2.5.4 線性關(guān)系考察 分別精密吸取“2.5.2”項(xiàng)下的對(duì)照品2μL、4μL、6μL、8μL、10μL、20μL、40μL注入高效液相色譜儀。以測(cè)得的峰面積為縱坐標(biāo)，對(duì)照品濃度為橫坐標(biāo)進(jìn)行線性回歸，得回歸方程。結(jié)果見(jiàn)表1。

表1 線性關(guān)系考察結(jié)果 （n=6）

2.5.5 精密度試驗(yàn) 精密吸取“2.5.3”項(xiàng)下艾椒散供試品溶液10μL，按“2.5.1”項(xiàng)下色譜條件連續(xù)進(jìn)樣6次，記錄大黃素、大黃酚的峰面積，計(jì)算其RSD分別為1.6%、0.5%。表明儀器具有良好的精密度。

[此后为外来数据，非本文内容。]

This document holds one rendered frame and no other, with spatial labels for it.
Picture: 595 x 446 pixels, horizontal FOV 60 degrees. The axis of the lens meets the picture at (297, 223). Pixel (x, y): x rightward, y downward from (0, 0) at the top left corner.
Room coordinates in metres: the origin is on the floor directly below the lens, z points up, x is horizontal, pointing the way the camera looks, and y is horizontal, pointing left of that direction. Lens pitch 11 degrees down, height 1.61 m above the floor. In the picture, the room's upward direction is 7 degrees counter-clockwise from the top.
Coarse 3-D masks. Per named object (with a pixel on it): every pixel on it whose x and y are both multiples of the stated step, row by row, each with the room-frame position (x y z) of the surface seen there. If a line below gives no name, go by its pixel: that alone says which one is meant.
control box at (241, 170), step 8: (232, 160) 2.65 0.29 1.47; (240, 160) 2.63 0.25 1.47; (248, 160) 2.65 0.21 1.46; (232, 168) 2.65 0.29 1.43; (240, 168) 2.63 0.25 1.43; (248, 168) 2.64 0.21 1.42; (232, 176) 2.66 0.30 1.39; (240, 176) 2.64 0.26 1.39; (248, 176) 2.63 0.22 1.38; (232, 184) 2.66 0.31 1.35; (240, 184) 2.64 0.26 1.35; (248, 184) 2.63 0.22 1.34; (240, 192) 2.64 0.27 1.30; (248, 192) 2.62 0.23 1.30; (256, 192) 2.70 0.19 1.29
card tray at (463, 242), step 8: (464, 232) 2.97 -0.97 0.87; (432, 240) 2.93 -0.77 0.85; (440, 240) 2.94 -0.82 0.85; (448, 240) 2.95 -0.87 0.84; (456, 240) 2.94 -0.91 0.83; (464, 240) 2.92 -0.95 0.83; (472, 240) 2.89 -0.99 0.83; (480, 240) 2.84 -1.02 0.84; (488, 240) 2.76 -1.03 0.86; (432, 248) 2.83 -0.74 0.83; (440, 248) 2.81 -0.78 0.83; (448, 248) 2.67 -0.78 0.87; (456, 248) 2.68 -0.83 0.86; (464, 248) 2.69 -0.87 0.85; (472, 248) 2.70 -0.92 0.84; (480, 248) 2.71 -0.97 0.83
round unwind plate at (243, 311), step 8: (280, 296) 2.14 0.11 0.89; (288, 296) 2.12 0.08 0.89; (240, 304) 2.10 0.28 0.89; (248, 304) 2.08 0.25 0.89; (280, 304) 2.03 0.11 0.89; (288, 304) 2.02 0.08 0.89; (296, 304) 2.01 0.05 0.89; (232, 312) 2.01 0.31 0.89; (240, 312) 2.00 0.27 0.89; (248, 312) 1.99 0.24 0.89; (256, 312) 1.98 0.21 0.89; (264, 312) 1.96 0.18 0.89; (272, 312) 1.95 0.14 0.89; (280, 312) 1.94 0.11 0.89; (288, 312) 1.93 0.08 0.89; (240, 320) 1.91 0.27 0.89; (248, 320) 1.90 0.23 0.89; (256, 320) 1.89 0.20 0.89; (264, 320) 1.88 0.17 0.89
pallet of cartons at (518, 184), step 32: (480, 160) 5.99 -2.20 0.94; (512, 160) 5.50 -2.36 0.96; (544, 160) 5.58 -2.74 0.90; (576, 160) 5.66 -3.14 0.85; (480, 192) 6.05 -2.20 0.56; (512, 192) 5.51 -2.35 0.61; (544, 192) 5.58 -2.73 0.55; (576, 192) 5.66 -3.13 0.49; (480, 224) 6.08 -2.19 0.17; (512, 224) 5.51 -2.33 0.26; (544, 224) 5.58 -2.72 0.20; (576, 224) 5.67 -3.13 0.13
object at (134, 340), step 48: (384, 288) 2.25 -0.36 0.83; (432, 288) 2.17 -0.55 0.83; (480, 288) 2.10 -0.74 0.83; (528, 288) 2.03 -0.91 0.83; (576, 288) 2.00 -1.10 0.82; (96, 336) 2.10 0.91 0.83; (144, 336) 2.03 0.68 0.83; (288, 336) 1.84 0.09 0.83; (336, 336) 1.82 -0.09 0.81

2.5.6 穩(wěn)定性試驗(yàn) 精密吸取“2.5.3”項(xiàng)下艾椒散供試品溶液10μL，分別于樣品制備后的0 h、2 h、4 h、8 h、12 h、24 h，按“2.5.1”項(xiàng)下色譜條件進(jìn)樣，測(cè)定峰面積，計(jì)算大黃素、大黃酚含量的RSD分別為1.69%、0.47%。表明供試品溶液在制備后24 h內(nèi)穩(wěn)定性良好。

2.5.7 重復(fù)性試驗(yàn) 按“2.5.3”項(xiàng)下的方法制備6份艾椒散供試品溶液，精密吸取10μL，按“2.5.1”項(xiàng)下色譜條件進(jìn)樣測(cè)定。結(jié)果測(cè)得6份供試品中大黃素、大黃酚含量的RSD分別為4.23%、3.52%。表明該方法具有良好的重復(fù)性。

2.5.8 加樣回收率試驗(yàn) 精密稱取艾椒散樣品9份，每份0.4 g，分別準(zhǔn)確加入大黃素對(duì)照品溶液（38μg/mL）11.00 mL、13.76 mL、16.51 mL，大黃酚對(duì)照品溶液（37μg/mL）15.77 mL、19.71 mL、23.65 mL，按“2.5.3”項(xiàng)下的方法制備加樣回收供試品溶液，精密吸取10μl，按“2.5.1”項(xiàng)下色譜條件進(jìn)樣測(cè)定，計(jì)算各待測(cè)成分的加樣回收率。結(jié)果見(jiàn)表2。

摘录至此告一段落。